Since the earliest planning stages, the UNFSS process has been accompanied by criticism from various quarters and for different reasons. The most important of which was the multi-stakeholder format. This approach, new by UN standards, releases nation states from their direct responsibility for initiating and channeling a system-wide change while at the same time defining, among others, representatives of corporations as legitimate negotiation partners, despite their (often) significant role in unsustainable food systems. This and other points of criticism led to a "Counter-Summit" (Food Systems 4 People 2021) in July 2021, which was attended by around 9,000 people. There, representatives of civil society organizations and indigenous groups discussed alternative pathways for transforming the global food systems. The focus was on human rights-based and agroecological approaches, the use and application of traditional knowledge, and food sovereignty.

The summit

The UN summit was heralded by its organizers as a fundamental game-changer: It was supposed to radically realign the poles of the global food system and contribute significantly to a more sustainable design. But the expectations of the summit were too high, and the goal of charting the course for a new global food system failed to materialize.

Open questions

Major challenges of the summit are

  • the voluntary nature of the commitments,
  • the breadth and variety of commitments to particular actions made by a broad range of actors and groups of actors,
  • the still undefined control mechanisms for the implementation of the voluntary commitments,
  • the danger that states do not live up to their responsibility and do not see it as their duty to set the course for an actual system transformation,
  • the absence of radical systemic reorganization, struck down in favor of numerous national action plans, in other words, solution strategies that are focused merely on respective national concerns.

Discussion

While it is important to develop context-specific solutions that also include cultural and natural factors as core elements, the challenges facing our food systems do not end at national borders. Essential aspects such as international trade flows, water and resource cycles, but also financial and political imbalances between states and regions must be considered as central aspects. If the challenges of the 21st century are to be met effectively, merely marginally optimizing the current food systems is not enough. On the contrary, the food system must be rethought and revamped at central points and in key processes. Despite all the criticism of the UN summit, however, it should be noted that the need for the transformation of the global food system has since been prominently anchored in the agenda of the international community – at least for the moment. That in itself is a success, even if it does not meet current demands.

Outlook

In the aftermath of the summit, it will be important to continue to define the development and design of sustainable food systems as essential building blocks of the 2030 Agenda for Sustainable Development. Food systems must remain a top priority on the level of decision makers. Secondly, it is important to accompany, monitor and consistently follow up on the fulfillment and shaping of the commitments in the short, medium and long term.
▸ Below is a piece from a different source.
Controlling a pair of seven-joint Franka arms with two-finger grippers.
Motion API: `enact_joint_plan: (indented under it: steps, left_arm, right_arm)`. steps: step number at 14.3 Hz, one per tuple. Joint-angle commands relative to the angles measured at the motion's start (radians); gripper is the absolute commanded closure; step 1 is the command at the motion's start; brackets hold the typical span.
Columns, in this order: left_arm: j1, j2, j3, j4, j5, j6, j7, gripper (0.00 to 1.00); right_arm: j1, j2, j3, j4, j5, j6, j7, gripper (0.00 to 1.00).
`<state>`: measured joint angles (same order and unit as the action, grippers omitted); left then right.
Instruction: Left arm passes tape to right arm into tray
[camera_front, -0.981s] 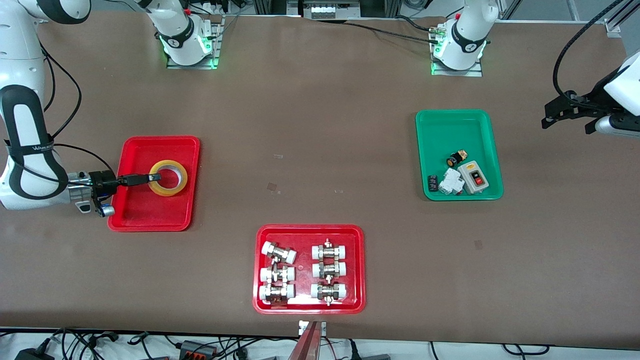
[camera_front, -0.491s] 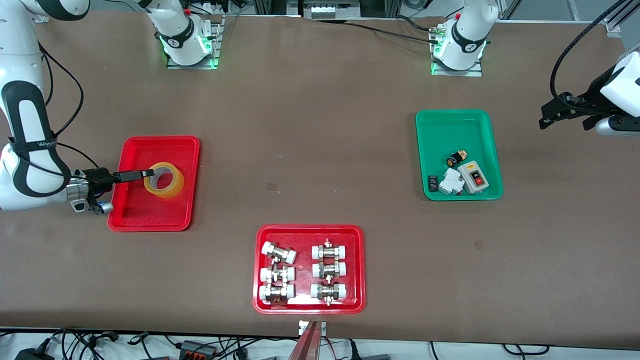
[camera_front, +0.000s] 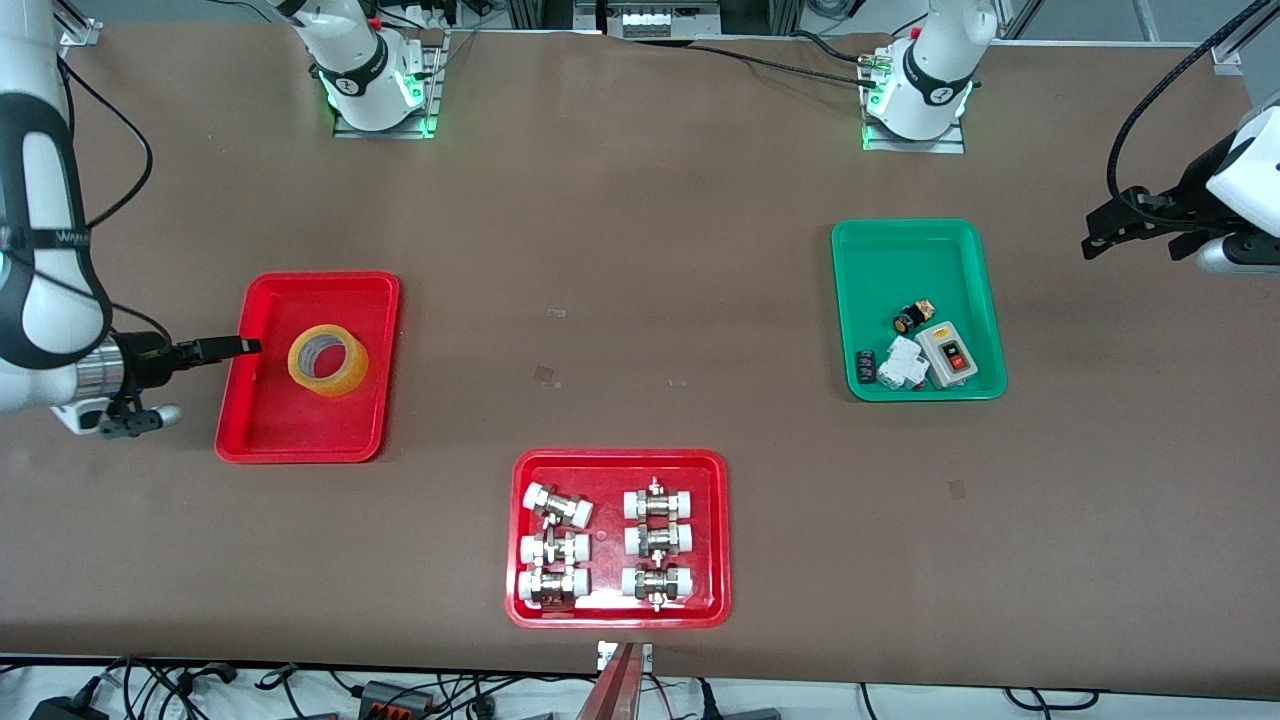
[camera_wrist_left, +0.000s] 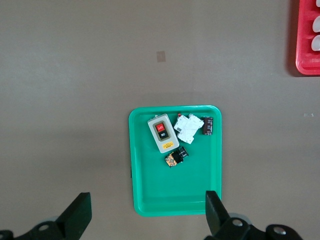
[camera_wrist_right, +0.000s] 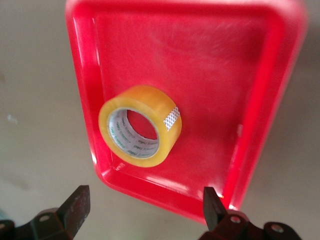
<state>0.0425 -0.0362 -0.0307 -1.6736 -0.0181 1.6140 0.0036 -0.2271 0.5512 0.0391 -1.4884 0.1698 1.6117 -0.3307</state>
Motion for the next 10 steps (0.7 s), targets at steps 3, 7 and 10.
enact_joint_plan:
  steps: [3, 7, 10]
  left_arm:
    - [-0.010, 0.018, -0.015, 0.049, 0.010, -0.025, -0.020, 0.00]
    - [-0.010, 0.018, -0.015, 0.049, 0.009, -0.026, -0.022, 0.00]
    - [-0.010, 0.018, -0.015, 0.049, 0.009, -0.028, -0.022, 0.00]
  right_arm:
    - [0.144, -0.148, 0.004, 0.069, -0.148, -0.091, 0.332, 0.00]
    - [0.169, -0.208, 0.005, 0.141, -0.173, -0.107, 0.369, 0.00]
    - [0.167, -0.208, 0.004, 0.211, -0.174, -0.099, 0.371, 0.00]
There is an urgent need to hold particularly those stakeholders accountable, who are now so prominently coming forward with their commitments. Third, the national action plans (United Nations Food System Summit 2021b) will have to be measured above all by whether they improve the situation of the people most affected by the social and ecological consequences of the existing food system: indigenous and other socially disadvantaged groups, especially in the global South. This also requires systemic (policy) impact assessments in the global North that examine how economic and policy initiatives affect food systems in the global South. Above all, the realization of the human right to food must play a central role here. Fourth, power imbalances in the global financial and trade system must be permanently overcome, because this is the only way to develop and implement implement truly sustainable food systems.